The government of Ontario, which includes the city of Toronto, is allocating $327,000 for teacher training and student support to combat anti-Semitism in the Canadian province.

“Anti-Semitism is a scourge and historic evil that must be eradicated from our schools and communities,” said Stephen Lecce, Ontario’s minister of education. “We will fight anti-Semitism with every tool available to us to ensure that Jewish students feel safe and supported in Ontario schools.”

The decision to allocate funding to combat anti-Semitism in schools comes after Canada has seen record-high incidents and attacks.

In May alone, B’nai Brith Canada recorded more than 250 incidents of anti-Jewish harassment, vandalism and assaults. It also follows the district’s investigation of a Toronto educator, Javier DaVila, a member of the board’s “gender-based violence unit,” who distributed a 51-page anti-Israel manual to teachers who requested it. The booklet discusses “Palestine” and “colonization” by Israel; includes suggested reading materials; and promotes BDS.

Noah Shack, vice president of the Greater Toronto division of the Centre for Israel and Jewish Affairs, said “anti-Semitism is an enormous challenge for schools across the province. Over the past several years, young Jewish children have witnessed rising levels of hate, both virtually and in person. Bullying, vandalism and hateful discourse targeting Jewish youth creates an unsafe learning environment and compels children to mask their Jewish identity. This is a reality that no Canadian should accept.”

The Toronto District School Board’s Human Rights Annual Report 2018-2020 recorded 31 incidents of anti-Semitism in 2019-20—more than double the number from the 2018-19 school year.

The funds will go to the Friends of Simon Wiesenthal Center for Holocaust Studies to underwrite two specific programs: “Unpacking Intolerance,” an equity and diversity training program for educators to “learn about dismantling systems of oppression and anti-Semitism in homes, schools and communities; and “Tour for Humanity Virtual Summer Camp,” which teaches students about human rights and dealing with injustice to exert positive change.

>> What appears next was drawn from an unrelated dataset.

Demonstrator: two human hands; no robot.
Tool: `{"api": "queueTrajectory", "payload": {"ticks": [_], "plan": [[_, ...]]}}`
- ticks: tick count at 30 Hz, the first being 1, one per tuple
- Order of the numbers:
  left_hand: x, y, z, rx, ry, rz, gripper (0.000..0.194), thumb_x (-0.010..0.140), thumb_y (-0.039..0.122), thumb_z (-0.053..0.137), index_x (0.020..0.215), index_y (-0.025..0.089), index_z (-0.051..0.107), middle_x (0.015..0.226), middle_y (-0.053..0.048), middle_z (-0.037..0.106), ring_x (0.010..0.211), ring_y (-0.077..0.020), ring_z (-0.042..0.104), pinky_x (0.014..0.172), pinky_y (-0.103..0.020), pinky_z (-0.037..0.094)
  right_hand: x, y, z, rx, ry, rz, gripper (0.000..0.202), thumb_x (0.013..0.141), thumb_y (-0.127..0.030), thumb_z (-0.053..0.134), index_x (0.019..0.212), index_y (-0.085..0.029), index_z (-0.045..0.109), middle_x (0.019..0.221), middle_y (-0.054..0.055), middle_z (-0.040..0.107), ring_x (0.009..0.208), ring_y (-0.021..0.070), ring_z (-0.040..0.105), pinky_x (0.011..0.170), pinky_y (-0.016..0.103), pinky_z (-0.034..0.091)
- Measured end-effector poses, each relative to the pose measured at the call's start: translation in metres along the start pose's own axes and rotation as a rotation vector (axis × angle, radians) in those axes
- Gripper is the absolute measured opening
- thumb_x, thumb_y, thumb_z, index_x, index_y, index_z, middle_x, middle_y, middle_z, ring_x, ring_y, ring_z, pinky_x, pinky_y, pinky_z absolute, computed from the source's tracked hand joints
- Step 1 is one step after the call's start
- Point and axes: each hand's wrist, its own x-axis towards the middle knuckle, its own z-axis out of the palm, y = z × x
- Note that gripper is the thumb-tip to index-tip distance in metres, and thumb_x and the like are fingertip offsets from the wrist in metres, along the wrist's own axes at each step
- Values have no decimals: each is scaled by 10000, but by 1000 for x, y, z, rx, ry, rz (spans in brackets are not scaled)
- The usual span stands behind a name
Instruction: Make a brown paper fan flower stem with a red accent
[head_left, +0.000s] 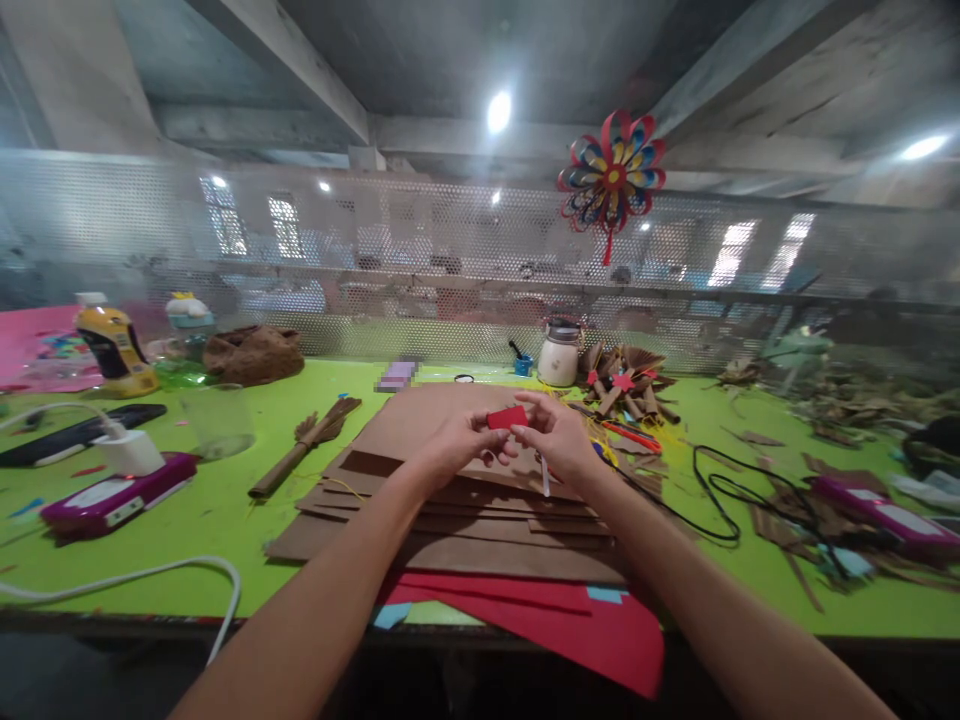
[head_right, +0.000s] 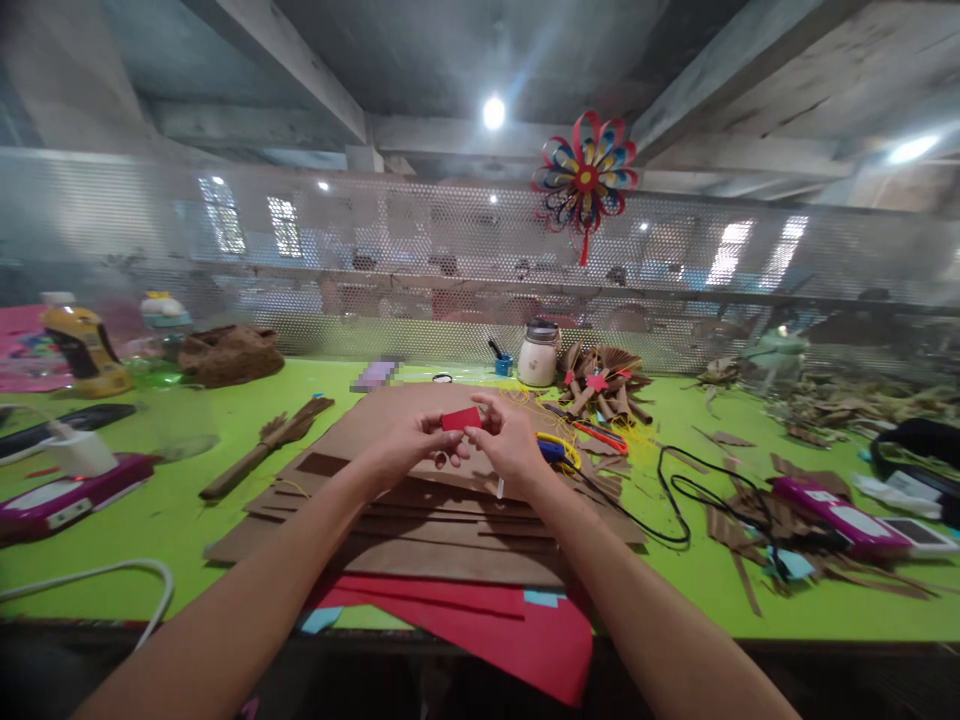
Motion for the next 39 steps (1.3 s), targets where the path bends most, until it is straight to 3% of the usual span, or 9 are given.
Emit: {"api": "queueTrajectory", "payload": {"ticks": [10,18,24,28,30,35,39], "plan": [[1,0,-2,-25,5,6,370,692,339,657,948,81,586,761,-105,663,644,-139,601,570,-241,400,0,1,1,18,21,-7,447,608,-273,674,1019,-145,552,619,-27,568,531,109,531,523,251,425],[2,-3,-12,-116,-42,-34,350,694,315,657,959,92,604,778,-100,660,649,-125,594,597,-242,406,0,-4,-7,172,-26,110,547,567,-328,725,1036,-124,530,588,-19,617,529,142,602,565,314,501],[3,-5,-7,-168,49,-61,334,645,269,703,911,85,622,726,-72,642,554,-70,529,535,-202,356,0,4,0,108,-9,64,446,599,-342,698,969,-139,557,619,3,625,524,135,589,549,299,500],[1,-1,-9,-210,60,-75,296,668,246,683,900,81,602,639,-44,612,514,-59,508,513,-191,341,1,-2,-7,-4,34,-36,364,702,-321,609,1019,-146,570,713,31,637,608,135,591,604,296,499],[-1,2,-10,-222,14,-104,261,671,228,678,871,82,596,614,-38,603,505,-57,505,503,-184,334,1,-7,-15,-69,-24,-115,351,728,-274,584,1063,-168,574,793,34,636,691,132,590,663,290,492],[-7,4,-12,-181,-160,-112,224,694,232,653,857,94,585,636,-44,609,522,-64,516,472,-178,308,0,-18,-30,-156,-394,-95,364,713,-209,609,1076,-183,603,947,56,644,792,149,596,723,298,483],[-8,3,-13,-130,-278,-133,188,727,255,622,839,114,569,663,-55,631,528,-76,533,451,-183,299,-4,-26,-33,-145,-503,-70,236,726,-235,613,948,-182,669,904,53,670,819,159,604,774,317,475]]}}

Sending participants from the Ontario school district to the programs is part of the government’s larger “Safe Return to Class Fund.” More than $6 million has been set aside to address anti-Asian racism, anti-Semitism, Islamophobia, support for indigenous people and other minorities, as well mental-health support for youth, families and teachers.

Other Canadian Jewish groups also praised the move but said more needs to be done.

“As a society, we must commit ourselves to uprooting all forms of hate and discrimination, starting in our schools,” said Shack. “Measuring the extent of the problem is an essential step. We continue our call for the Ministry of Education to require school boards to report annually on incidents of hate and discrimination. This data should include information on the nature of the bias, prejudice or hate that motivated the incident.”

Michael Mostyn, CEO of B’nai Brith Canada, said the government of Ontario “must make good on its commitment to fighting anti-Semitism. Anti-Semitic indoctrination in public schools is a grave threat to the Jewish community and must be treated as such.”